Owen Sheers Resistance
Faber and Faber 2008 (2007)
‘What is it?’ she asked.
Albrecht’s voice came from behind her, out of the darkness. ‘The world,’ he said. ‘Or at least an idea of it.’
Maps and journeys dominate this novel. Historic maps of the medieval world. A route across southern England. The cul-de-sac that is an isolated valley in the Welsh Marches. The pathways of human memories. The unmapped future when one steps off the end of the known world. The past as it might have been if history had taken a different direction.
All fictions could be said to be alternative histories, in that they describe people who may not have existed and events that may never have happened in our own physical world. Resistance however sits firmly in the alternate history genre given that it envisages what might have happened if Nazi Germany had finally triumphed; it’s a popular theme, explored for example in Philip K Dick’s The Man in the High Castle. In Sheers’ novel Hitler’s armies have seen success both on the Eastern Front and in Western Europe, and have begun their successful invasion of Britain in autumn 1944. The novel’s action focuses on the Olchon valley, an isolated location north of Abergavenny, and it is here that a group of German soldiers are sent on a clandestine mission by Himmler and where they mysteriously encounter an all-female community.
Foregrounded are the German officer, Albrecht Wolfram, and Sarah Lewis, the farmer abandoned by her husband Tom; the latter, we surmise, has joined a covert Auxiliary Unit manned by insurgents — as the Germans call them — to maintain resistance against the occupiers. Sarah and the other women (Maggie, Mary, Menna and Bethan) are completely in the dark as to why their men have left, but with winter approaching they have no choice but to get on as best they can with the demands of hill farming. It comes as a complete shock when Captain Wolfram and his men appear. What do they want, and why are they here?
Sheers explores in great subtlety the relationships between the soldiery and the women. In particular Albrecht, a former scholar, and Sarah, who left school early, find they have more in common than they expected — missing loves, similar sensibilities, a respect for literature, and a recognition of their shared humanity. Against their relationships there is, mixed in with some reluctant toleration and socialising, a background of suspicion, distrust and fear in the wider community; and of attempts to restore some normality being punctuated by savage acts of reprisal.
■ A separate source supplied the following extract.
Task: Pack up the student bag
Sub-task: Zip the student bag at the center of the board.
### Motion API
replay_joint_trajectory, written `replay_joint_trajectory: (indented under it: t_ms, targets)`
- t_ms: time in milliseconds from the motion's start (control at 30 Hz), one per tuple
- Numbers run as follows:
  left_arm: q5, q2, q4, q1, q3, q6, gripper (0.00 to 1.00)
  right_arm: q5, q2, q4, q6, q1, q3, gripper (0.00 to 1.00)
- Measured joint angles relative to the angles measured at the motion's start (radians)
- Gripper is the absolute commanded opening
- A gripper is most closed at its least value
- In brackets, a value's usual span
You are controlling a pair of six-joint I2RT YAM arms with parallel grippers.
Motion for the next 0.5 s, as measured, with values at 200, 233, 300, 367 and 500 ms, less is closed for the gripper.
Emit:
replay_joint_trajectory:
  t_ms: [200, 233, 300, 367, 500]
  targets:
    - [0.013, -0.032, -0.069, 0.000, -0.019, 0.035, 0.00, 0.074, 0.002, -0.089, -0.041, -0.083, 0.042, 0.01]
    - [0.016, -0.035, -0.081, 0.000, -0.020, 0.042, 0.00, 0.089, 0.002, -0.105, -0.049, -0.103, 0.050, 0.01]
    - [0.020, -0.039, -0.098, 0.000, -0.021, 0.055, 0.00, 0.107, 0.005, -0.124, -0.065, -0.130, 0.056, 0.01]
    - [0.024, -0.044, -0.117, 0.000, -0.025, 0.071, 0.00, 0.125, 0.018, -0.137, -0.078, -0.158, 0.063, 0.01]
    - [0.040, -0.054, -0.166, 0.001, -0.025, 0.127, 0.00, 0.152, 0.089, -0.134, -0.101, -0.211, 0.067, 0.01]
Invisibly binding foreground and background like threads in a tapestry are more abstract themes. Albrecht’s surname reflects the tribute paid to the medieval poet Wolfram von Eschenbach: Wolfram is best known as the author of Parzival, the story of Sir Perceval’s quest for the holy grail. In the late 13th-century Hereford Mappa Mundi, which looms large but mostly hidden in these pages, the quest theme is also strongly represented: illustrated prominently are Jerusalem as the centre of Christian pilgrimage and Crete’s labyrinth as symbolic of the classical quest. The search for a special relic to take back to Himmler’s parody of Camelot, the Wewelsburg Castle, is in fact just one of many Arthurian themes in this novel; another is Sarah’s childhood remembrance of Welsh artist and poet David Jones who had enthralled her with tales of Arthur and of the spirit of a king within the mountains. (This latter may be the medieval hero Owain Lawgoch rather than King Arthur, however, as Owen Sheers the poet will have known.)
Borders and margins are everywhere: in the Welsh Marches; Offa’s Dyke itself — built to separate the Mercian Angles from their Cambrian neighbours — running on the ridge above the valley named from a river with a Welsh name; in the sheep farmers, conscious of their Brythonic heritage but geographically resident in England’s Herefordshire. More intangible are the understandable barriers between Albrecht’s men and the valley women, and those between the locals at the Llanthony Show and poor shunned Maggie.
I very much admired the author’s recreation of life in the Welsh hills, the minutiae of exacting tasks combined with isolation and with the usual anxieties accompanying subsistence farming. This slow pace of life is beautifully echoed in the pace of the narrative as we move through the rural year, from autumn to summer. Violence is never dwelt on, and rarely visceral; while there is always a constant sense of menace and of the world turning inexorably, the shocks are few but telling.
The final violent deed, done by somebody we might least expect, is to me narratively speaking exactly right; it symbolically crosses the border between wartime uncertainty and a hopeful future, with the object itself a gateway to be utterly destroyed so as to allow stasis to be overcome. The genius loci is thus summoned from his cave, the final crossing of the ridge over which Offa’s Dyke runs an escape from the perils of No Man’s Land. The hand of the poet, I feel, is evident everywhere in this wonderful novel; it’s a healthy way to respond to the horrors of war and conflict and to exalt the human spirit.
In the 2015 Reading Challenge I decided this would count as a book set in my hometown. Strictly speaking the events in this novel mostly take place in one of the valleys of the Black Mountains just a handful of miles north of the small town I now live in, but I don’t feel this is stretching things too far!